The line with "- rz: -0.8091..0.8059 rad", the line with "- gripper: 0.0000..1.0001", and all lines between them in the material below: return these exactly, and no others.
=== Section Start ===
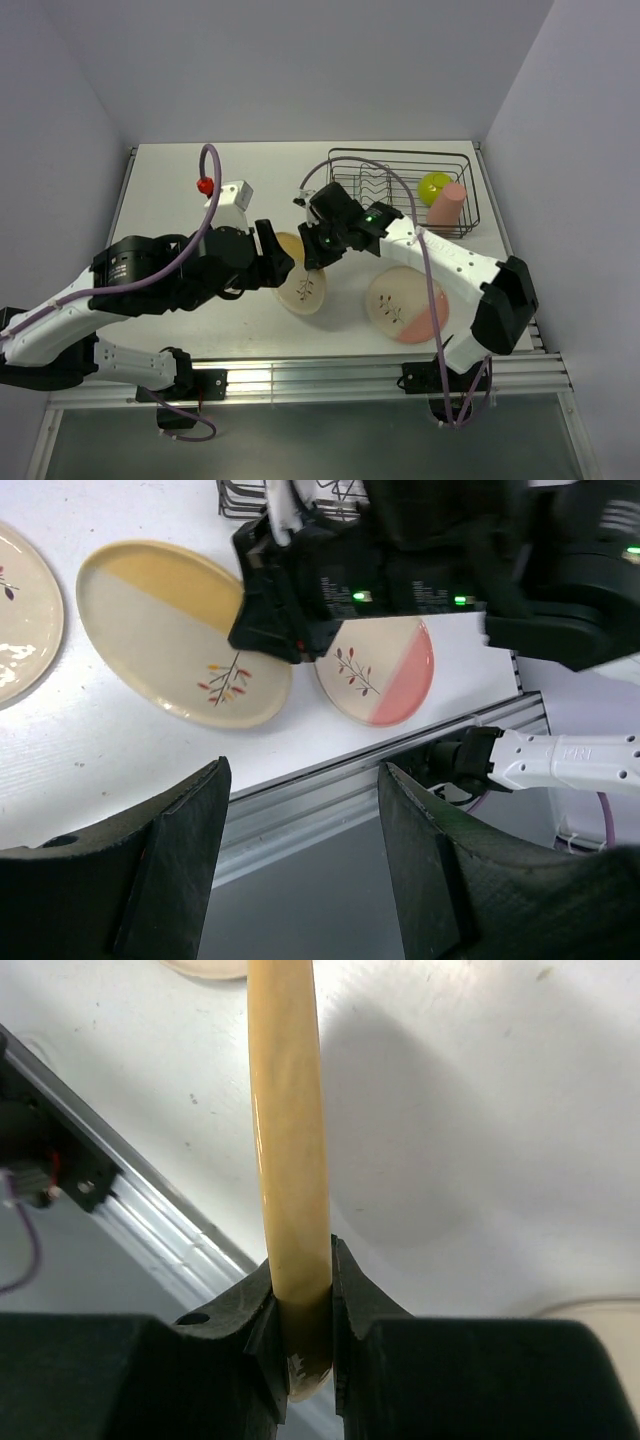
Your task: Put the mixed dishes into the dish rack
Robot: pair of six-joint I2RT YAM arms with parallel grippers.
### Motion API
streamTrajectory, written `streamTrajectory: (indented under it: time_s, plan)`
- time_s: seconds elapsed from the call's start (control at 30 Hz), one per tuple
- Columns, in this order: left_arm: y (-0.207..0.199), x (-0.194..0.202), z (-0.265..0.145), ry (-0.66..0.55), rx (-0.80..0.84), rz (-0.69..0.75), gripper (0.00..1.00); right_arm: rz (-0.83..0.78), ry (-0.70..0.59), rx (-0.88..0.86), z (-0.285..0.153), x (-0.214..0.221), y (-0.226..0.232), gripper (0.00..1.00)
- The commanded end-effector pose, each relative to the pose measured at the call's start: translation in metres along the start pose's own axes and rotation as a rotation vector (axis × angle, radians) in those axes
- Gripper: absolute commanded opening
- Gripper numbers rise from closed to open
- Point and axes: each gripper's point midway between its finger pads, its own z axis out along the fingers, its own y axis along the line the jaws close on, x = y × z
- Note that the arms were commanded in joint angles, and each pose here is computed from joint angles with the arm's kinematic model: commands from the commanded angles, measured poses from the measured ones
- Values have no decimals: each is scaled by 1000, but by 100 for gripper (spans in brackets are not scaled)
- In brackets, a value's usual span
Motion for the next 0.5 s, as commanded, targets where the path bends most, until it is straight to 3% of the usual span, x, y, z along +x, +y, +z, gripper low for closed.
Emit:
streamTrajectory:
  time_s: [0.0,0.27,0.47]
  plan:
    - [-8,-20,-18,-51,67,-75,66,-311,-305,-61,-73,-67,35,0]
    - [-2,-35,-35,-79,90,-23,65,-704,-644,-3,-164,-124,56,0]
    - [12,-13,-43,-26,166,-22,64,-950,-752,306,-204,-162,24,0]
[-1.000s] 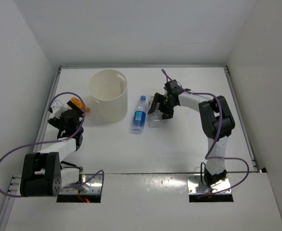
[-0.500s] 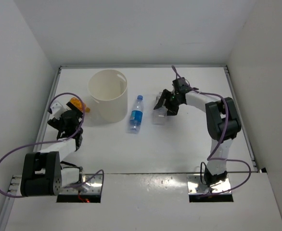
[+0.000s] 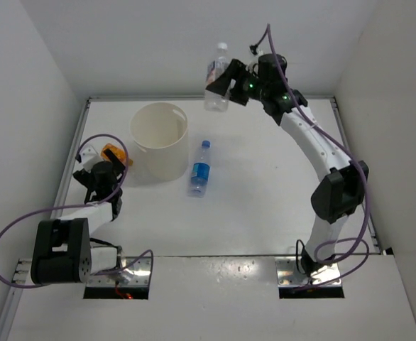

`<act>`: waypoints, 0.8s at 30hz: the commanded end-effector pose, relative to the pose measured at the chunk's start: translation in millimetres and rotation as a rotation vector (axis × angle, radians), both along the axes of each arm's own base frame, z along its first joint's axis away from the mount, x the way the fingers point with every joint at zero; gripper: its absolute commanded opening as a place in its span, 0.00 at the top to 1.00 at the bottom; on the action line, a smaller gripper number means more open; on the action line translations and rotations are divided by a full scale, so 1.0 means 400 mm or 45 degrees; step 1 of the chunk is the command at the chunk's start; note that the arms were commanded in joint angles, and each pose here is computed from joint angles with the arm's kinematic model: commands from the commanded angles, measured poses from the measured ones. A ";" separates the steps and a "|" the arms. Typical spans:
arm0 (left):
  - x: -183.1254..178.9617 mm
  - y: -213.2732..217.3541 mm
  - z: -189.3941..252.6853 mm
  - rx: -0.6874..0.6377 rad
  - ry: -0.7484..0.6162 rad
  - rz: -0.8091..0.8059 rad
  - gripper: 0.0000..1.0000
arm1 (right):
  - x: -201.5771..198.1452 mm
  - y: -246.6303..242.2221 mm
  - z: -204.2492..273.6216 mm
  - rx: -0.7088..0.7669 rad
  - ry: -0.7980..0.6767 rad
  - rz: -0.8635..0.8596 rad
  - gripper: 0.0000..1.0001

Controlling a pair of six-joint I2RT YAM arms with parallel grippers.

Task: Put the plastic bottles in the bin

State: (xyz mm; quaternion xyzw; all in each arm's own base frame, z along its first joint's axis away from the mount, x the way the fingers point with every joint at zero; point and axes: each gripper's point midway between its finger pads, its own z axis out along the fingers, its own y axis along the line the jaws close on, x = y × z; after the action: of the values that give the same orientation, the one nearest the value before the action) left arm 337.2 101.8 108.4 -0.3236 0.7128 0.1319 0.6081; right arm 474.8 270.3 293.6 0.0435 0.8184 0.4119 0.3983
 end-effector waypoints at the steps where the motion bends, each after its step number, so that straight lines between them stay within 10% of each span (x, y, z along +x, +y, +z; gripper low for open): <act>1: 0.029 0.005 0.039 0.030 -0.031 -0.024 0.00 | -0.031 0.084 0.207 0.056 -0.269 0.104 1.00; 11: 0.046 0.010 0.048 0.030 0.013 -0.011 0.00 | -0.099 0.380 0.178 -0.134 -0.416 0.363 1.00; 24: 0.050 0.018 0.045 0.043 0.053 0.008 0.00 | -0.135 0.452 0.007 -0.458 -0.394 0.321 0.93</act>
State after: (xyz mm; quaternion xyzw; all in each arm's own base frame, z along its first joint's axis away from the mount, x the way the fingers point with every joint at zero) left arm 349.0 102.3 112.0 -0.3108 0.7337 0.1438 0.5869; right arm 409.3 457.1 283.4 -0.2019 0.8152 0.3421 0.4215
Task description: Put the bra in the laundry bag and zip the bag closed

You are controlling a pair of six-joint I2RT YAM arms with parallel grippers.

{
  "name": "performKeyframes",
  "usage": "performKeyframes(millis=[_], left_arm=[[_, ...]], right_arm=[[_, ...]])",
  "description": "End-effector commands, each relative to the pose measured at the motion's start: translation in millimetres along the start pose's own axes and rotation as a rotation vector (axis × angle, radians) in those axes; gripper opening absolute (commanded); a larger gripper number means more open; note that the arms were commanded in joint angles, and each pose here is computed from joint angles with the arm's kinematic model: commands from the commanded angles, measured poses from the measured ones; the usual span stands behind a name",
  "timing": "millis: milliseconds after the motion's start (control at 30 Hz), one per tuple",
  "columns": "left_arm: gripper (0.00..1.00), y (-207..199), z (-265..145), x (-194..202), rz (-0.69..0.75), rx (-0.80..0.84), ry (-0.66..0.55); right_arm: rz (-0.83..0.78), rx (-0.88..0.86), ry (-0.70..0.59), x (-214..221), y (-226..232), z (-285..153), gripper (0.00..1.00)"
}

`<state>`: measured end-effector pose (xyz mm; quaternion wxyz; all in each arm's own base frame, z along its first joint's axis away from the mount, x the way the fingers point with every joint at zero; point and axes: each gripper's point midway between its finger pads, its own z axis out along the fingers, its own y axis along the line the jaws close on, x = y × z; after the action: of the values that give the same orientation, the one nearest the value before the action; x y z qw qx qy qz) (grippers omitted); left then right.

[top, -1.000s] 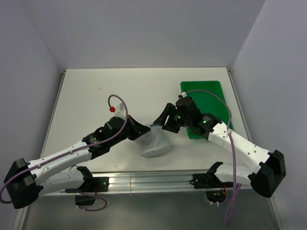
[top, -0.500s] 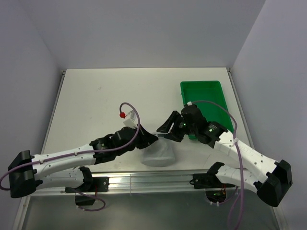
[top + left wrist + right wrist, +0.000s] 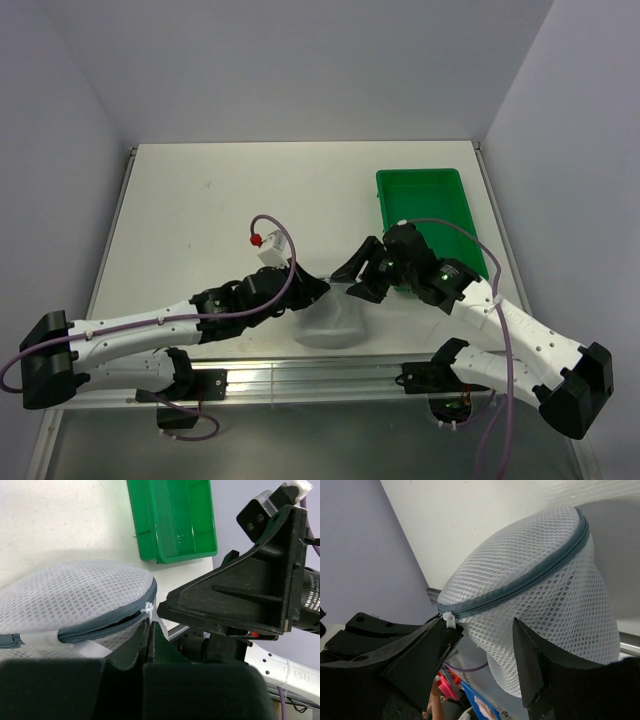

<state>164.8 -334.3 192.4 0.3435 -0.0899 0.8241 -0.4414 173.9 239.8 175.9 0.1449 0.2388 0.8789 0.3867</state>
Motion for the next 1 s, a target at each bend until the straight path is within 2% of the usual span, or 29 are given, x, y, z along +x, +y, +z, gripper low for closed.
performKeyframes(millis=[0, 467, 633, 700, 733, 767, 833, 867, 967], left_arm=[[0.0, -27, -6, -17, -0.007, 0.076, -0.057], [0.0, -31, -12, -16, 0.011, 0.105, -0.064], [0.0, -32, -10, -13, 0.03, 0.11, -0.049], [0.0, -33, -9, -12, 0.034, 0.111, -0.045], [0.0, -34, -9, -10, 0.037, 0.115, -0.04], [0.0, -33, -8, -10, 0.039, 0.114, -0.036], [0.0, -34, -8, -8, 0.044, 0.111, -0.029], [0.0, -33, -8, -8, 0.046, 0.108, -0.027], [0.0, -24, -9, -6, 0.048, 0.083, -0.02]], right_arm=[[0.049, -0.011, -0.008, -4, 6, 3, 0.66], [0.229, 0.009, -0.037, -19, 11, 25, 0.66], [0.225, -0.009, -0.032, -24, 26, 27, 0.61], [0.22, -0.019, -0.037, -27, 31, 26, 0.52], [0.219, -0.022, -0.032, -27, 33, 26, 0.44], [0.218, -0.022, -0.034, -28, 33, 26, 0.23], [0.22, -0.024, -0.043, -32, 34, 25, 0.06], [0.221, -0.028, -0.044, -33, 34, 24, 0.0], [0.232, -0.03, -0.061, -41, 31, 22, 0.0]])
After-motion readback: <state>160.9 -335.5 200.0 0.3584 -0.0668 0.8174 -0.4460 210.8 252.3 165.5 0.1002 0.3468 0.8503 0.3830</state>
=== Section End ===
* Answer for this exercise:
  - rz: -0.8091..0.8059 rad
  - gripper: 0.0000..1.0000
arm1 (right):
  - x: -201.5771..198.1452 mm
  - y: -246.6303..242.2221 mm
  - z: -204.2492..273.6216 mm
  - rx: -0.7088..0.7669 rad
  - ry: -0.7980..0.6767 rad
  - rz: -0.8635..0.8596 rad
  - gripper: 0.0000..1.0001

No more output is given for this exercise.